Gas City But It’s Just Codex Provider Upgrade Path (2026-04-15)

This note captures the practical conclusion after implementing and smoke-testing a codex-kernel Hermes profile plugin against a live local Codex app-server.

Verdict

The right near-term primitive is not a new Hermes core provider transport.

It is a plugin-first bridge that treats Codex app-server as a stateful runtime primitive with explicit:

  • server lifecycle
  • thread lifecycle
  • turn lifecycle
  • sandbox policy
  • approval policy

Hermes remains the orchestrator. Codex app-server becomes a bounded execution kernel.

Why the provider path is the wrong shape today

Hermes core provider logic is built around inference APIs. The current runtime/provider system expects variants of:

  • chat_completions
  • codex_responses
  • anthropic_messages

Codex app-server is not mainly an inference endpoint. It is a stateful remote runtime with its own thread and turn graph, approval flows, server-initiated requests, and websocket session semantics.

So if it were promoted directly into the current provider core, Hermes would need to absorb another large special case of the sort already visible in the copilot-acp path. That would increase cleverness while decreasing legibility, which is not a bargain worth admiring.

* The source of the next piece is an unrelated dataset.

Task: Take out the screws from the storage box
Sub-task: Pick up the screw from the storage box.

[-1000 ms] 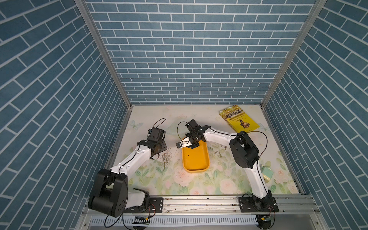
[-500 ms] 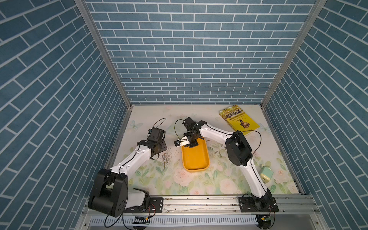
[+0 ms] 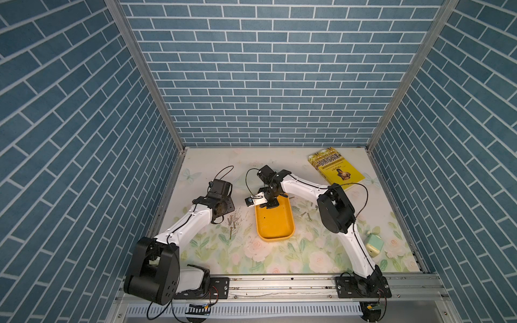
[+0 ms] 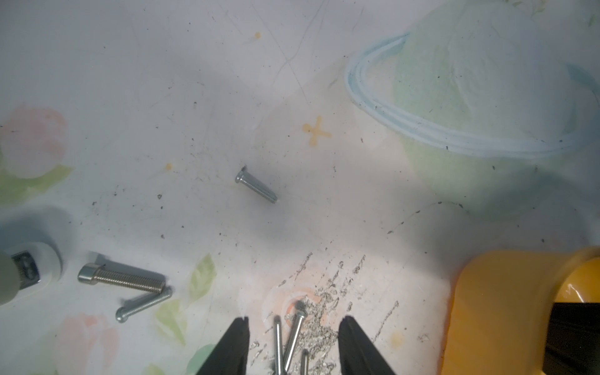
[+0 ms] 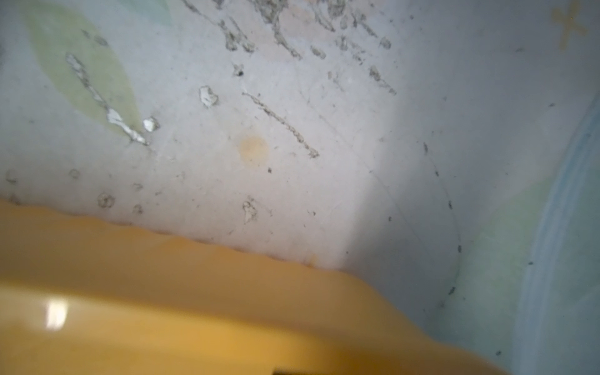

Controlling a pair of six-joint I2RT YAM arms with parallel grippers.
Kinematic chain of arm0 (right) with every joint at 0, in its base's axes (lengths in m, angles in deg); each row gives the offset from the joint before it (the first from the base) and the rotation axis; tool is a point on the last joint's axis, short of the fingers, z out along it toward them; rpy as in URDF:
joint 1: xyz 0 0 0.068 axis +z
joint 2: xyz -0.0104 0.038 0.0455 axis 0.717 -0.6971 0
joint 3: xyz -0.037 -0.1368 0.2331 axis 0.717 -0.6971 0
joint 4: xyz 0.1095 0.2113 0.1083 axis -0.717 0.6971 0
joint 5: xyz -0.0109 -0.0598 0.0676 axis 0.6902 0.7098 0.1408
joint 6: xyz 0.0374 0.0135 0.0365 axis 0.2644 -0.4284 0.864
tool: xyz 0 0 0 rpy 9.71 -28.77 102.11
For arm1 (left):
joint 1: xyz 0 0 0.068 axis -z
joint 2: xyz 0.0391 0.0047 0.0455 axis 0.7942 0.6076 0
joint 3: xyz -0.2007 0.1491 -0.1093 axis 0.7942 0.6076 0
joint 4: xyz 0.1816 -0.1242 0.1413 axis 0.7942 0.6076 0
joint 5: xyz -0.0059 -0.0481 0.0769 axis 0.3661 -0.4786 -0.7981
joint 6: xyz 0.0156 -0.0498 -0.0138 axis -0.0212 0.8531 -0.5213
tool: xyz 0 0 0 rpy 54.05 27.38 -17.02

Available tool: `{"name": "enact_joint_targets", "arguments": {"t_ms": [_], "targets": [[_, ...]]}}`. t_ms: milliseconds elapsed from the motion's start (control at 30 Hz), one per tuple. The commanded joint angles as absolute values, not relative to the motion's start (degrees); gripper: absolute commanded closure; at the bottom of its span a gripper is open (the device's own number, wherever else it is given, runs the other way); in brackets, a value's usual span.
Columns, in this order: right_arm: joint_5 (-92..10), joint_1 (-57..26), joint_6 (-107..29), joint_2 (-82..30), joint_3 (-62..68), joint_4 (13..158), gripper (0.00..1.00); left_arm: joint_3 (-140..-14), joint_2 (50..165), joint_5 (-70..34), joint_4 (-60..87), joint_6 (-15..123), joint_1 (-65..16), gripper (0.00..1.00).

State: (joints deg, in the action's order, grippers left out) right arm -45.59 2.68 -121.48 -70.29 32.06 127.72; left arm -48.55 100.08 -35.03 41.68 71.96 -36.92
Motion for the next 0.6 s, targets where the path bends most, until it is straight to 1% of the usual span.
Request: {"name": "enact_joint_targets", "arguments": {"t_ms": [0, 233, 367, 567], "targets": [[-44.25, 3.00, -120.27, -68.25, 23.84, 126.32, 1.00, -48.02, 99.81, -35.01, 41.77, 71.37, -37.29, 0.51], [-46.09, 2.90, -116.64, -54.60, 13.50, 108.60, 1.00, -47.46, 97.43, -35.02, 41.15, 71.28, -37.29, 0.50], [-46.28, 2.65, -114.65, -48.92, 8.36, 102.46, 1.00, -46.78, 94.78, -35.21, 40.58, 71.18, -37.35, 0.49], [-42.23, 0.51, -106.94, -40.75, -0.50, 94.59, 1.00, -46.25, 91.14, -36.91, 40.36, 71.11, -37.34, 0.48]]}}
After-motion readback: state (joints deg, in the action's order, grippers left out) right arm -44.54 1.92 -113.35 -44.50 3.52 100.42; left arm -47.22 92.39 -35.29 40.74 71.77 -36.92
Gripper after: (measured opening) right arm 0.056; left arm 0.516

What the plugin now proves

The codex-kernel profile/plugin can now do the useful narrow thing.

Implemented bridge surface:

  • codex_app_server_start/status/stop
  • codex_thread_start/resume/read
  • codex_turn_start/steer/interrupt
  • codex_command_exec

Most important implementation correction in this pass:

  • replace per-request websocket reconnect behavior with a persistent websockets.sync connection and one initialize handshake per live server connection

That matters because the first credible Codex-native behavior is continuity: the same server, the same thread, the same turn stream, the same sandbox semantics.

Smoke-tested facts

Verified locally against a live app-server:

  • thread/start succeeds
  • turn/start on the same persistent connection succeeds
  • the smoke reply returns correctly (PONG)
  • after the first turn, thread/read and thread/resume succeed

An important semantic nuance also showed up clearly:

  • a fresh thread exists immediately after thread/start
  • but its turns are not materialized yet
  • therefore thread/read(includeTurns=true) before the first user turn must degrade to includeTurns=false

The plugin was hardened accordingly. It now returns the thread plus an explicit note rather than failing dramatically over a perfectly normal pre-materialization state. One hates to waste drama on bookkeeping.

What remains missing

The bridge is useful, but still partial.

Main gaps:

  • no background event loop / pending-request map like the upstream app-server clients
  • no serious handling yet for server-initiated approval/auth/elicitation requests
  • only a subset of protocol methods exposed
  • auth-refresh and remote-plugin-sync noise still exist operationally

So this bridge is credible for bounded non-interactive flows today, especially with approval_policy=never, but it is not yet full app-server parity.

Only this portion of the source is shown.